§ Task directions: Search the records below for the string "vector" and report only the number of lines that contain it.

#### Data to examine ####

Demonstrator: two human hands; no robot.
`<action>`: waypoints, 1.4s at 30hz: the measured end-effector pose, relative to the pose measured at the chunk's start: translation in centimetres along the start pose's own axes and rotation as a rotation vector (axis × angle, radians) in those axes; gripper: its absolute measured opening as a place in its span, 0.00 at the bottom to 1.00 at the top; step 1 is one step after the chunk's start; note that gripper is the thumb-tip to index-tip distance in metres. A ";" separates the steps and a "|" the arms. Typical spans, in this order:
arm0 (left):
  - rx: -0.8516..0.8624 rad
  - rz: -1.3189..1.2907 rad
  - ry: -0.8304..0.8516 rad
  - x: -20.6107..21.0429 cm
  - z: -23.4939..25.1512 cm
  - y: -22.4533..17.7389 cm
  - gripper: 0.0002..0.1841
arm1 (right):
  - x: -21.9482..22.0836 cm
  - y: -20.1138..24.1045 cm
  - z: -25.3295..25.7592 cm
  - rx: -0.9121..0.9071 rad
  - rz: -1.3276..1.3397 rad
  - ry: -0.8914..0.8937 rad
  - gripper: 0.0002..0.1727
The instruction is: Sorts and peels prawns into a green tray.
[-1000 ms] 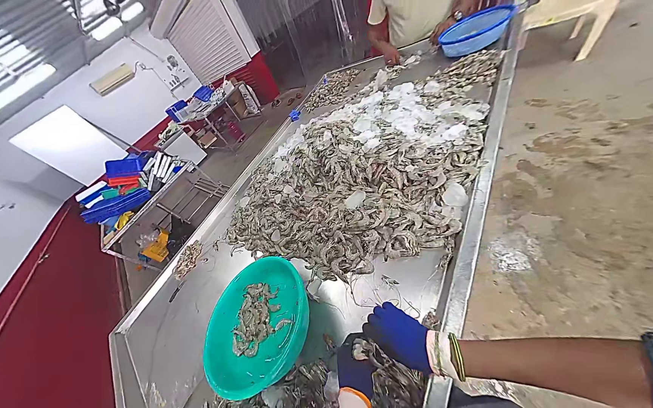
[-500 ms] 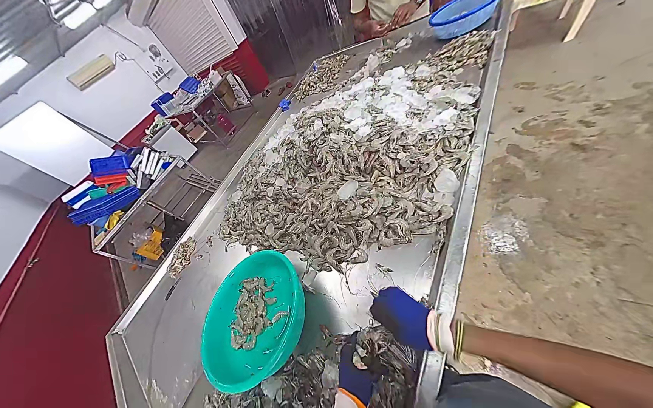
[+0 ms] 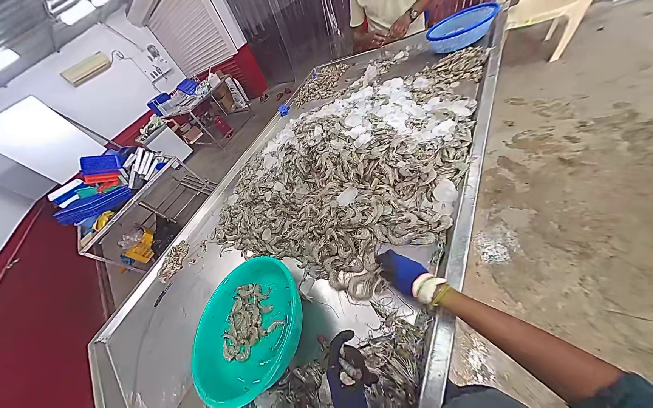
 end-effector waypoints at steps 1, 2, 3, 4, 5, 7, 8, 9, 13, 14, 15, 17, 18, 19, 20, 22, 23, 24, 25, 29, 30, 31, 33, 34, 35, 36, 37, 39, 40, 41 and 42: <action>-0.076 -0.003 -0.051 0.3 -0.1 -2.0 0.20 | -0.9 -0.8 -0.6 -0.002 0.037 -0.016 0.21; -0.234 0.048 -0.170 1.3 -0.1 -5.2 0.17 | -1.8 -1.5 -0.9 0.007 0.035 -0.041 0.19; -0.342 0.096 -0.256 2.0 0.0 -7.2 0.16 | -2.6 -1.7 -1.1 0.014 0.008 -0.045 0.18; -0.362 0.103 -0.289 1.9 -0.1 -7.4 0.16 | -3.1 -1.5 -1.2 -0.005 -0.019 -0.030 0.17; -0.275 0.097 -0.296 1.2 -0.3 -5.6 0.14 | -3.1 -0.9 -1.0 -0.068 -0.040 -0.005 0.17; -0.088 0.090 -0.318 -0.1 -0.3 -1.1 0.09 | -1.5 1.3 -0.5 -0.268 -0.108 0.057 0.15; -0.081 0.092 -0.344 -0.2 0.0 -0.1 0.09 | -0.5 2.9 -0.3 -0.370 -0.188 0.105 0.14; -0.098 0.055 -0.357 -0.1 0.3 0.3 0.10 | 0.6 4.1 -0.2 -0.464 -0.289 0.147 0.14; -0.071 0.087 -0.202 -0.2 -0.4 0.9 0.16 | 5.3 5.0 -1.8 -0.432 -0.514 0.246 0.17; -0.077 0.255 -0.172 -0.3 -0.5 1.4 0.17 | 5.9 4.9 -3.1 -0.349 -0.485 0.265 0.17; -0.121 0.446 -0.130 0.0 -0.6 1.3 0.21 | 6.3 5.0 -4.7 -0.290 -0.470 0.304 0.19; -0.269 0.720 -0.016 1.1 -0.2 1.5 0.27 | 6.5 5.9 -7.6 -0.249 -0.446 0.375 0.20; -0.344 0.768 0.025 1.8 -0.2 1.4 0.32 | 6.4 6.8 -8.9 -0.252 -0.430 0.386 0.20; -0.384 0.783 0.029 2.3 -0.2 1.5 0.33 | 6.1 7.8 -9.8 -0.263 -0.422 0.384 0.20; -0.396 0.807 -0.005 2.5 -0.1 1.8 0.32 | 5.8 8.6 -10.4 -0.279 -0.427 0.372 0.20; -0.462 0.903 -0.032 2.5 0.5 1.1 0.28 | 5.8 9.2 -10.5 -0.348 -0.489 0.323 0.18; -0.523 0.925 0.005 2.6 0.9 0.1 0.25 | 5.9 9.1 -10.4 -0.388 -0.510 0.285 0.17; -0.564 0.921 0.054 2.7 1.2 -0.6 0.25 | 6.0 8.8 -10.3 -0.422 -0.525 0.250 0.15; -0.590 0.897 0.100 2.8 1.3 -0.9 0.25 | 6.1 8.5 -10.3 -0.452 -0.538 0.216 0.13; -0.555 0.702 0.112 3.1 0.9 -1.1 0.20 | 5.1 6.8 -8.9 -0.472 -0.555 0.133 0.07; -0.535 0.661 0.103 3.0 0.8 -1.2 0.20 | 4.7 5.9 -8.4 -0.426 -0.541 0.156 0.08; -0.519 0.634 0.092 2.7 0.5 -1.5 0.19 | 4.5 4.8 -7.7 -0.371 -0.534 0.195 0.09; -0.482 0.590 0.077 1.8 0.1 -2.0 0.19 | 4.2 2.6 -7.0 -0.255 -0.540 0.319 0.13; -0.458 0.574 0.073 1.2 0.0 -2.4 0.18 | 3.8 2.3 -6.8 -0.224 -0.545 0.358 0.15; -0.424 0.558 0.063 0.5 0.1 -3.0 0.17 | 3.3 2.6 -6.6 -0.222 -0.538 0.357 0.16; -0.384 0.544 0.052 -0.3 0.4 -3.9 0.17 | 2.8 3.4 -6.2 -0.209 -0.485 0.324 0.18; -0.331 0.542 0.025 -1.2 0.9 -4.8 0.18 | 2.5 4.4 -5.6 -0.187 -0.418 0.269 0.20; -0.196 0.584 -0.065 -3.8 3.2 -6.9 0.20 | 2.8 6.8 -3.9 -0.133 -0.337 0.167 0.22; -0.137 0.641 -0.119 -5.2 4.7 -8.3 0.21 | 3.6 7.8 -2.9 -0.102 -0.319 0.139 0.24; -0.123 0.742 -0.170 -6.7 6.2 -9.9 0.25 | 4.7 8.5 -2.0 -0.068 -0.312 0.123 0.25; -0.188 0.891 -0.195 -7.9 7.6 -11.6 0.31 | 5.9 8.9 -1.4 -0.041 -0.323 0.114 0.23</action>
Point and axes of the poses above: each hand's wrist, its own z-axis towards the middle knuckle, its own x-axis out of the palm, y = z × x, the point moved 2 cm from there along z, towards the middle knuckle, and after that the axes turned 3 degrees about -z, right-handed, at the moved point
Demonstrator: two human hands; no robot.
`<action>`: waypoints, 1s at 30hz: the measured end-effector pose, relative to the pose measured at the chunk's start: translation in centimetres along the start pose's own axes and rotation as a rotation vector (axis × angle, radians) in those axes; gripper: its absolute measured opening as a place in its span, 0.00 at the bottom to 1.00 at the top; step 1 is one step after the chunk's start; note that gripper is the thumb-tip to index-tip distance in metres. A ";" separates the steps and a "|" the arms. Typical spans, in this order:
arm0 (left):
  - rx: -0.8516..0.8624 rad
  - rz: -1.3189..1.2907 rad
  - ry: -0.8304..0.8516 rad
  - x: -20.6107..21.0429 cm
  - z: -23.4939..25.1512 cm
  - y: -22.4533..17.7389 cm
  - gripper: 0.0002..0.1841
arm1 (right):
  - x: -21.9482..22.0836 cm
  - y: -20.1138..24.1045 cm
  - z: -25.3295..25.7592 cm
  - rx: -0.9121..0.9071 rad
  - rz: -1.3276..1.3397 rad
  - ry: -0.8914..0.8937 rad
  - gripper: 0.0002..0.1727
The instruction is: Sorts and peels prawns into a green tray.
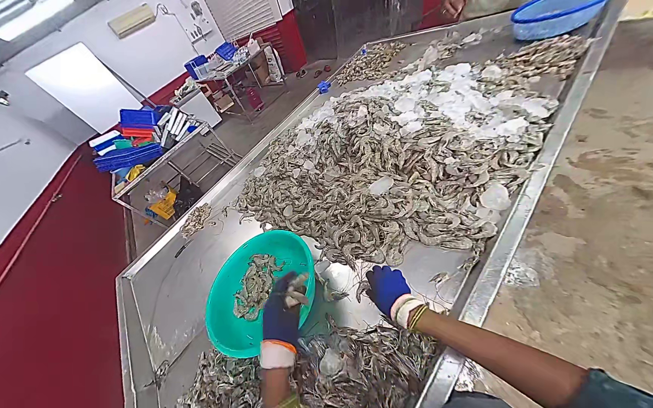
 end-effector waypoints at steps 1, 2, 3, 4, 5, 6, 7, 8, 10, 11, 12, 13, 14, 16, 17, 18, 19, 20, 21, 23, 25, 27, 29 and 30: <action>-0.084 0.178 0.000 -1.3 1.3 -0.1 0.40 | 1.1 0.5 0.2 0.012 -0.028 0.002 0.20; -0.159 0.335 -0.005 -2.1 2.2 0.3 0.49 | 2.3 0.9 -0.1 -0.005 -0.063 0.010 0.20; -0.172 0.418 -0.049 -2.3 2.5 0.9 0.53 | 3.4 1.1 -0.8 -0.052 -0.103 0.023 0.19; -0.093 0.393 -0.122 -1.9 1.9 1.3 0.51 | 4.2 1.0 -1.7 -0.117 -0.147 0.029 0.18; 0.020 0.301 -0.167 -0.8 0.7 1.3 0.45 | 4.8 0.9 -2.7 -0.177 -0.187 0.037 0.16; 0.087 0.181 -0.136 0.9 -1.0 0.8 0.38 | 5.0 0.9 -3.8 -0.212 -0.211 0.068 0.16; 0.111 0.070 -0.038 3.2 -2.9 0.5 0.32 | 4.8 1.0 -4.9 -0.228 -0.223 0.120 0.16; 0.097 -0.018 0.110 5.7 -4.6 0.6 0.29 | 4.2 1.2 -6.1 -0.244 -0.210 0.168 0.17; 0.010 -0.142 0.383 10.1 -6.8 0.9 0.28 | 2.2 2.1 -8.3 -0.288 -0.177 0.173 0.17; -0.054 -0.197 0.438 11.7 -7.5 1.0 0.28 | 1.5 2.4 -9.1 -0.297 -0.172 0.161 0.18; -0.132 -0.231 0.439 12.7 -8.0 1.1 0.25 | 1.1 2.6 -9.5 -0.302 -0.184 0.145 0.17; -0.201 -0.221 0.420 13.3 -8.4 1.0 0.23 | 1.2 2.6 -9.7 -0.310 -0.207 0.119 0.16; -0.257 -0.174 0.423 13.5 -8.6 0.9 0.21 | 1.5 2.5 -9.8 -0.320 -0.222 0.095 0.15; -0.317 -0.077 0.502 13.5 -8.8 0.5 0.20 | 1.9 2.4 -9.6 -0.334 -0.252 0.090 0.14; -0.318 -0.062 0.533 13.2 -8.8 0.4 0.20 | 1.8 2.3 -9.3 -0.344 -0.263 0.081 0.13; -0.309 -0.066 0.547 12.8 -8.8 0.5 0.19 | 1.7 2.0 -8.7 -0.349 -0.263 0.056 0.12; -0.296 -0.094 0.539 12.4 -8.9 0.7 0.19 | 1.4 1.4 -7.8 -0.333 -0.250 0.036 0.11; -0.284 -0.132 0.521 11.7 -9.1 1.1 0.19 | 1.1 0.5 -6.5 -0.297 -0.245 0.028 0.12; -0.269 -0.186 0.488 11.1 -9.4 1.6 0.20 | 0.6 -0.3 -5.0 -0.253 -0.272 0.060 0.15; -0.193 -0.303 0.397 10.7 -9.7 3.6 0.19 | -0.6 -0.4 -2.6 -0.260 -0.286 0.124 0.19; -0.171 -0.418 0.374 9.9 -9.8 4.0 0.20 | -1.1 2.6 -1.2 -0.347 -0.231 0.111 0.19; -0.137 -0.406 0.271 9.7 -9.9 4.2 0.16 | 0.1 6.4 0.3 -0.352 -0.136 0.091 0.17; -0.159 -0.329 0.123 9.7 -9.9 4.9 0.16 | 1.8 8.7 1.5 -0.254 -0.014 0.105 0.21; -0.205 -0.291 0.067 10.0 -9.9 5.6 0.18 | 2.5 9.3 1.4 -0.219 0.017 0.122 0.22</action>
Point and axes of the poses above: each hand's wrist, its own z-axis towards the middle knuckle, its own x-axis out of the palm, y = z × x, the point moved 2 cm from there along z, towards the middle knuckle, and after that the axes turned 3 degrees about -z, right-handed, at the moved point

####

§ The answer: 2